Dataset items:
•••••
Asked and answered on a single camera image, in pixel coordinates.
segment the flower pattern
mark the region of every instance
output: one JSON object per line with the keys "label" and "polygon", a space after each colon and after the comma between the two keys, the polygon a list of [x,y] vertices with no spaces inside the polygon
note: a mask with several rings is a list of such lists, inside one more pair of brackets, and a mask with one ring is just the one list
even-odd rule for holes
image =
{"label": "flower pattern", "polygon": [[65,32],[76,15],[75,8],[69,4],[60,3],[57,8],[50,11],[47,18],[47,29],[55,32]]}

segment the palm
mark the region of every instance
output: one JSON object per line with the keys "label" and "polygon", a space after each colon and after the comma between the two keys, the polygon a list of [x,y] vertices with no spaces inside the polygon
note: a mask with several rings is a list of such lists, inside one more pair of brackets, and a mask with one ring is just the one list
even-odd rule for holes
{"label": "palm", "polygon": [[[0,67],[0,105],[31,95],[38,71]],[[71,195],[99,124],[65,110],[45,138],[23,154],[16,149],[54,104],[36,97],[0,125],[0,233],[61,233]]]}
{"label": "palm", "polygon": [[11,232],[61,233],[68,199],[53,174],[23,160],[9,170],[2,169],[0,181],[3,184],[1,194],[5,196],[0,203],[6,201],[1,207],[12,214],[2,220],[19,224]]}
•••••
Prompt: Repeat each entry above exactly as it appears.

Reply:
Asked and answered on a single camera image, in pixel coordinates.
segment the flower pattern
mark the region of every instance
output: one JSON object per line with the keys "label" and "polygon", a space after each colon and after the comma between the two keys, the polygon a list of [x,y] vertices with no spaces inside the polygon
note: a mask with several rings is a list of such lists, inside one more pair of brackets, and a mask with one ring is just the one list
even-odd rule for holes
image =
{"label": "flower pattern", "polygon": [[65,32],[76,15],[75,8],[69,4],[60,3],[57,8],[50,11],[47,18],[47,29],[55,32]]}

segment the palm
mark the region of every instance
output: one JSON object per line with the keys "label" and "polygon", a space after each colon and after the comma between the two keys, the polygon a list of [x,y] vertices with no spaces inside the polygon
note: a mask with several rings is a list of such lists, inside one more pair of brackets, and a mask with one ring is just the one list
even-odd rule for holes
{"label": "palm", "polygon": [[[0,67],[0,105],[31,95],[38,71]],[[71,195],[99,124],[65,110],[45,138],[23,154],[16,149],[54,104],[36,97],[0,125],[0,233],[61,233]]]}
{"label": "palm", "polygon": [[11,232],[61,233],[68,199],[53,174],[23,160],[9,170],[2,169],[0,181],[3,184],[1,194],[5,196],[0,203],[6,201],[1,207],[12,214],[2,220],[19,224]]}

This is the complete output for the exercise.